> [Information provided]
+ + +

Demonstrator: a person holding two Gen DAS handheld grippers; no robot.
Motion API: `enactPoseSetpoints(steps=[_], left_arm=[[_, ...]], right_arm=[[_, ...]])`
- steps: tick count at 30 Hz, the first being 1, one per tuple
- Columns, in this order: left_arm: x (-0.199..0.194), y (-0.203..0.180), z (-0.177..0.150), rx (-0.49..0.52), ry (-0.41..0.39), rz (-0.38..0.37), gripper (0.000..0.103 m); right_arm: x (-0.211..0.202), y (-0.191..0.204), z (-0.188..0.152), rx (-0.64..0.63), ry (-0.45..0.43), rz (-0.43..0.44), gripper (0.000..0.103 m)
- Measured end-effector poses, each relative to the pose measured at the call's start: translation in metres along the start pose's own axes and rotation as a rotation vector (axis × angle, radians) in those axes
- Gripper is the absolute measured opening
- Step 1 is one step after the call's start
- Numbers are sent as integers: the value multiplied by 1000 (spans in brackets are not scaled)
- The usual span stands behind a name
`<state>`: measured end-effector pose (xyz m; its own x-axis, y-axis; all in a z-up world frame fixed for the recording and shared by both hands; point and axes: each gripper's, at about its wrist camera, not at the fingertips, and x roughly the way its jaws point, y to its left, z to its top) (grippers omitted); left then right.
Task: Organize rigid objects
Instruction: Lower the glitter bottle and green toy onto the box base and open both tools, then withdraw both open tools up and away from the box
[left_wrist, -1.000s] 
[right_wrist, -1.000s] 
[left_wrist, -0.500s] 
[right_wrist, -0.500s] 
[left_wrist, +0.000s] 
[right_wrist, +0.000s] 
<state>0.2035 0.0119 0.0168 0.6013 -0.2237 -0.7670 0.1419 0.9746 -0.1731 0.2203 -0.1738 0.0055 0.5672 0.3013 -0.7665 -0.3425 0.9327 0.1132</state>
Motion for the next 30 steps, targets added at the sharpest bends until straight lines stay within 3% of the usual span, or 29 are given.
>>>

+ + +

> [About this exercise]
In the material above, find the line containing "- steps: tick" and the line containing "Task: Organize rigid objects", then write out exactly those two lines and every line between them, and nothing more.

> [Response box]
- steps: tick count at 30 Hz, the first being 1, one per tuple
- Columns, in this order: left_arm: x (-0.199..0.194), y (-0.203..0.180), z (-0.177..0.150), rx (-0.49..0.52), ry (-0.41..0.39), rz (-0.38..0.37), gripper (0.000..0.103 m); right_arm: x (-0.211..0.202), y (-0.191..0.204), z (-0.188..0.152), rx (-0.64..0.63), ry (-0.45..0.43), rz (-0.43..0.44), gripper (0.000..0.103 m)
- Measured end-effector poses, each relative to the pose measured at the call's start: translation in metres along the start pose's own axes and rotation as a rotation vector (axis × angle, radians) in those axes
- Gripper is the absolute measured opening
- Step 1 is one step after the call's start
- Numbers are sent as integers: the value multiplied by 1000 (spans in brackets are not scaled)
- The usual span stands behind a name
`<state>`: measured end-effector pose (xyz m; its own x-axis, y-axis; all in a z-up world frame fixed for the recording and shared by both hands; point and axes: each gripper's, at about its wrist camera, not at the fingertips, and x roughly the way its jaws point, y to its left, z to its top) (grippers omitted); left then right.
Task: Organize rigid objects

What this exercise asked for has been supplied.